Task description:
The expected answer is the set of lines in the data below between the line holding "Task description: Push" and the line holding "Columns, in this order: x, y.", inclusive, written out exactly.
*** Records for the task ***
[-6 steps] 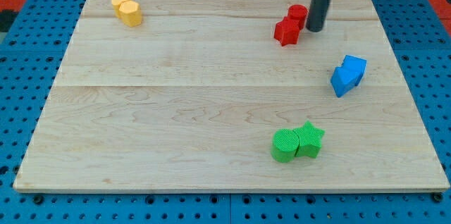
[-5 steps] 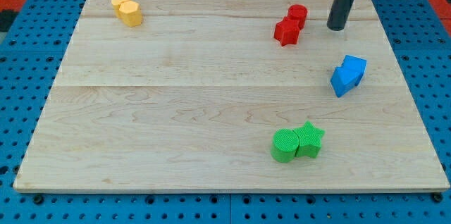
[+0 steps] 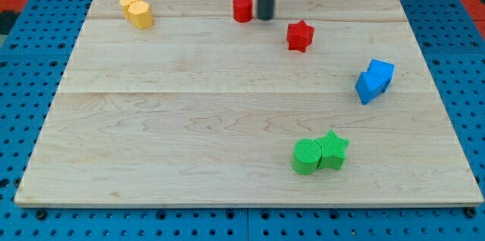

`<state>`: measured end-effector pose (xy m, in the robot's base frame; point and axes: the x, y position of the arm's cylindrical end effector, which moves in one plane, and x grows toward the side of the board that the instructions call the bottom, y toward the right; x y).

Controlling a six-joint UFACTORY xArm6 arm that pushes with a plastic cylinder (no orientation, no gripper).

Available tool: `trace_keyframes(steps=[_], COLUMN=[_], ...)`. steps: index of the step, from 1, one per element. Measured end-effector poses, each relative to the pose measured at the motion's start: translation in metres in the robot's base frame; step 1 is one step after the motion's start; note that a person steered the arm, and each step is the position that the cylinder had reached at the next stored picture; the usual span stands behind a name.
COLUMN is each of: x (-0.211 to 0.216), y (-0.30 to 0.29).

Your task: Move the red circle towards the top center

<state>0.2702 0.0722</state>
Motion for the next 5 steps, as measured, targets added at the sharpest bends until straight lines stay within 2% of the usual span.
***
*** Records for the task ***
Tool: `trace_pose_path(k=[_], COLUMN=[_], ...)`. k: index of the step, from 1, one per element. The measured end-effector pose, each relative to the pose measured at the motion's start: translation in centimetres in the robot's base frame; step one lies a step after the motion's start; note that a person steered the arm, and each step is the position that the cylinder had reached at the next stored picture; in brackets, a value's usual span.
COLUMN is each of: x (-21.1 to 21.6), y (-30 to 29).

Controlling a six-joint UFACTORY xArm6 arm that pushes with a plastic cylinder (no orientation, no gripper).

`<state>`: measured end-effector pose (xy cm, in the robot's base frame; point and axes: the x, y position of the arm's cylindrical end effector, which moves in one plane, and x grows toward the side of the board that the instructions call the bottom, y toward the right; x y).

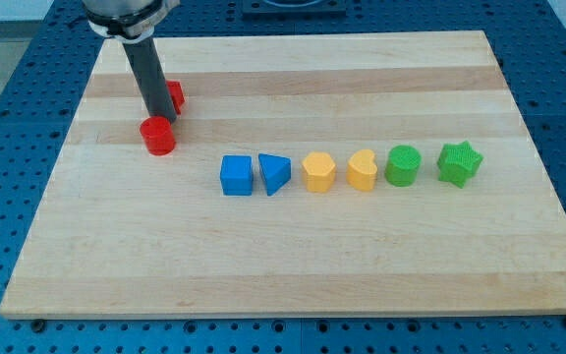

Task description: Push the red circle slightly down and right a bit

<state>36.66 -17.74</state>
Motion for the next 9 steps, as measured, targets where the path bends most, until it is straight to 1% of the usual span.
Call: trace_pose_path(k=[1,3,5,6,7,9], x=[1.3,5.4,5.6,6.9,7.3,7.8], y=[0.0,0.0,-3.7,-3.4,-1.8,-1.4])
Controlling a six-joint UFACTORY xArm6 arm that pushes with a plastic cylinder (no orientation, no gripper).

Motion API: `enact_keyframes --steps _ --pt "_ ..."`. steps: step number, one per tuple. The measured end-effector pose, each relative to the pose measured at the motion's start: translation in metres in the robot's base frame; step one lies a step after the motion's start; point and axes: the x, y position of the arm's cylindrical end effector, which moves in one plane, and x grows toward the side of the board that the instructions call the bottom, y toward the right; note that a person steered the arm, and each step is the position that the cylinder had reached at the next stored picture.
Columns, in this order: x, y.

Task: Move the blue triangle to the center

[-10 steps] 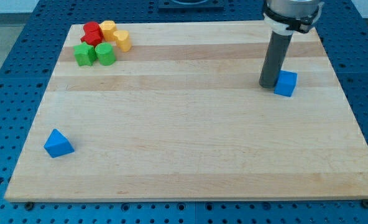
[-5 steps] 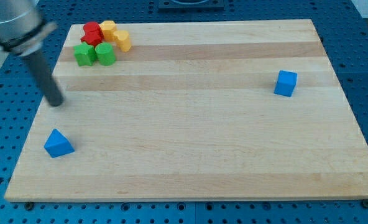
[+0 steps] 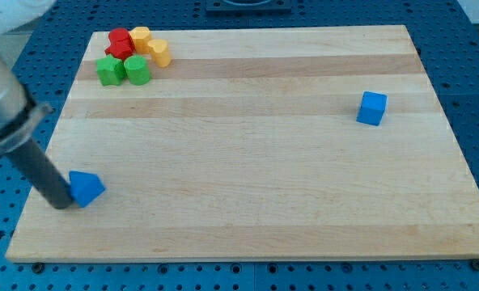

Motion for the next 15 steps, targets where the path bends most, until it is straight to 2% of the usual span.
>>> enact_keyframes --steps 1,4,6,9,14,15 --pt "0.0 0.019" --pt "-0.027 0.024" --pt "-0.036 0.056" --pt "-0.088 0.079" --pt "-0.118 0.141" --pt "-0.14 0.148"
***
Task answer:
Task description: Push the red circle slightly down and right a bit

<state>36.66 -17.74</state>
Motion for the next 9 steps, as measured, targets where the path bends most, until it is straight to 1% of the usual span.
Call: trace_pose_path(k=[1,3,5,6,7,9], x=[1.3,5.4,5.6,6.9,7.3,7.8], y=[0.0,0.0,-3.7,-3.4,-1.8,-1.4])
Controlling a six-joint UFACTORY xArm6 arm that pushes with a plastic cylinder (no orientation, no gripper).

Motion API: `enact_keyframes --steps _ --pt "_ ..."`. steps: step number, one per tuple. The measured end-effector pose, each relative to the pose measured at the motion's start: translation in metres in the robot's base frame; step one lies a step after the motion's start; point and axes: the x, y position of the arm's cylindrical end effector, which moves in one plane, and x grows toward the side of the board that the instructions call the bottom, y toward the right; note that a person steered the arm, and each step is the position that the cylinder had reached at the next stored picture.
Columns, in this order: x, y.

The exercise calls for nothing further.